Dataset extract
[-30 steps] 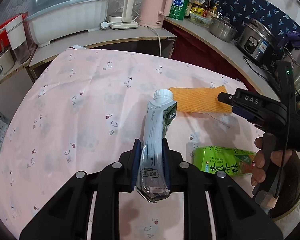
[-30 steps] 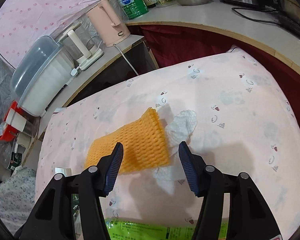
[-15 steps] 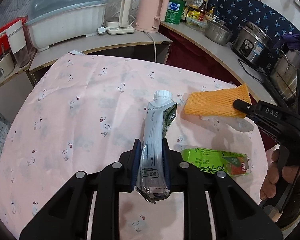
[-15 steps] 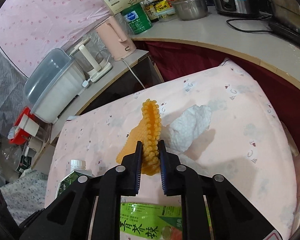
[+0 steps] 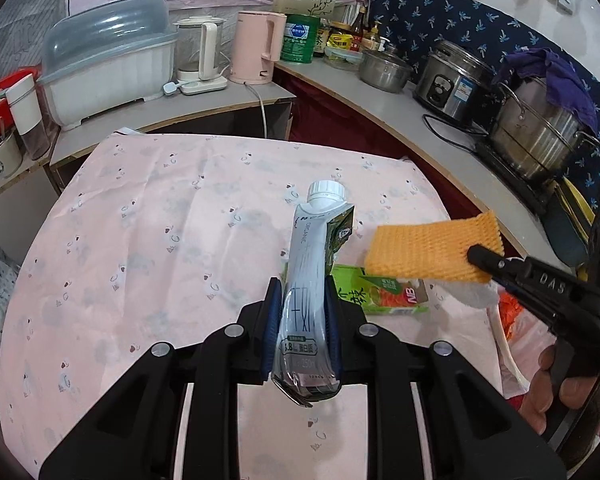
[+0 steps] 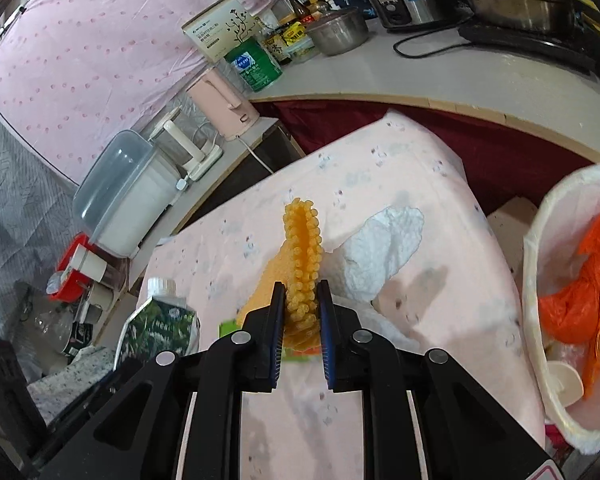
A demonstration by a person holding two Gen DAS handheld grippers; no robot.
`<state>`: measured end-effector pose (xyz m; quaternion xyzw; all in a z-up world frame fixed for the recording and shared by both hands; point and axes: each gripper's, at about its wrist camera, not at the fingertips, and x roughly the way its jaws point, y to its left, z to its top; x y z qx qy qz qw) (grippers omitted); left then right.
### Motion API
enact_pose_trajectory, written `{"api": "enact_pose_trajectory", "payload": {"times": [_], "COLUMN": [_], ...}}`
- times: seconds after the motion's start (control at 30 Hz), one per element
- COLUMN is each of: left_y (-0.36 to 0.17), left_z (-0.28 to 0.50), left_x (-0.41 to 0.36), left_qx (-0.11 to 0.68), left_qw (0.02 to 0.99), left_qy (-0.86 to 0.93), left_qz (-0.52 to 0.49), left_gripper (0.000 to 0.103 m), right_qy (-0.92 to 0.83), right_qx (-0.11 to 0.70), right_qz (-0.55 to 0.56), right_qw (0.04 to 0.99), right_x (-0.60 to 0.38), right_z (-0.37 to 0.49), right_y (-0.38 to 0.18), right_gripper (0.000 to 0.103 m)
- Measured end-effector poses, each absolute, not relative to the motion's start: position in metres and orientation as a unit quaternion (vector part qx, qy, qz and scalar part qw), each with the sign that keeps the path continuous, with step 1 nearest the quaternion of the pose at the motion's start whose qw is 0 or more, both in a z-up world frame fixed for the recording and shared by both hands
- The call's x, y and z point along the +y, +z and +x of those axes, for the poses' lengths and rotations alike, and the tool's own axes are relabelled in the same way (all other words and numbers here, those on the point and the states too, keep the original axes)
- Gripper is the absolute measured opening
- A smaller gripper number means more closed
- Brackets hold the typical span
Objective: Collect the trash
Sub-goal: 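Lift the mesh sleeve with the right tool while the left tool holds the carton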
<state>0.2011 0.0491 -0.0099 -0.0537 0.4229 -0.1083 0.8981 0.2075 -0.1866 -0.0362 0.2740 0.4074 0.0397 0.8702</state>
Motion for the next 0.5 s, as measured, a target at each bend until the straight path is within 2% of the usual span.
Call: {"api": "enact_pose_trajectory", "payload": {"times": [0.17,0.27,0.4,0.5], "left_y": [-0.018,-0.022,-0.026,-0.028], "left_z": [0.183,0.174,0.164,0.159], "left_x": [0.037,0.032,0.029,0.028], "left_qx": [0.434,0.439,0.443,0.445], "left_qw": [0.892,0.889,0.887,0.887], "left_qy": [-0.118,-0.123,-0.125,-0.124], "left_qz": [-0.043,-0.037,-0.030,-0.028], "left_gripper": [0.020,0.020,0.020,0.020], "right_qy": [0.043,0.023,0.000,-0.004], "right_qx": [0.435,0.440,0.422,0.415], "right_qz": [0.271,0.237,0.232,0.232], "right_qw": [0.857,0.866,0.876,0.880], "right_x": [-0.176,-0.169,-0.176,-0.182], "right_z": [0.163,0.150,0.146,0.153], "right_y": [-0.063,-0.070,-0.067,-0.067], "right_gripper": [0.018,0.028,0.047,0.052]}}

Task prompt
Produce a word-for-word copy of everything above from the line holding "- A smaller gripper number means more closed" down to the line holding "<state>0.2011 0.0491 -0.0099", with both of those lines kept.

Your response
- A smaller gripper number means more closed
- Brackets hold the typical span
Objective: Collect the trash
Sub-goal: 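Lift the mesh sleeve with the right tool while the left tool holds the carton
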<state>0.2011 0.0491 -0.0099 -0.0537 0.4229 -0.1083 0.8981 0.2075 -0.1866 -0.0362 0.2740 0.4074 0.0397 0.8702</state>

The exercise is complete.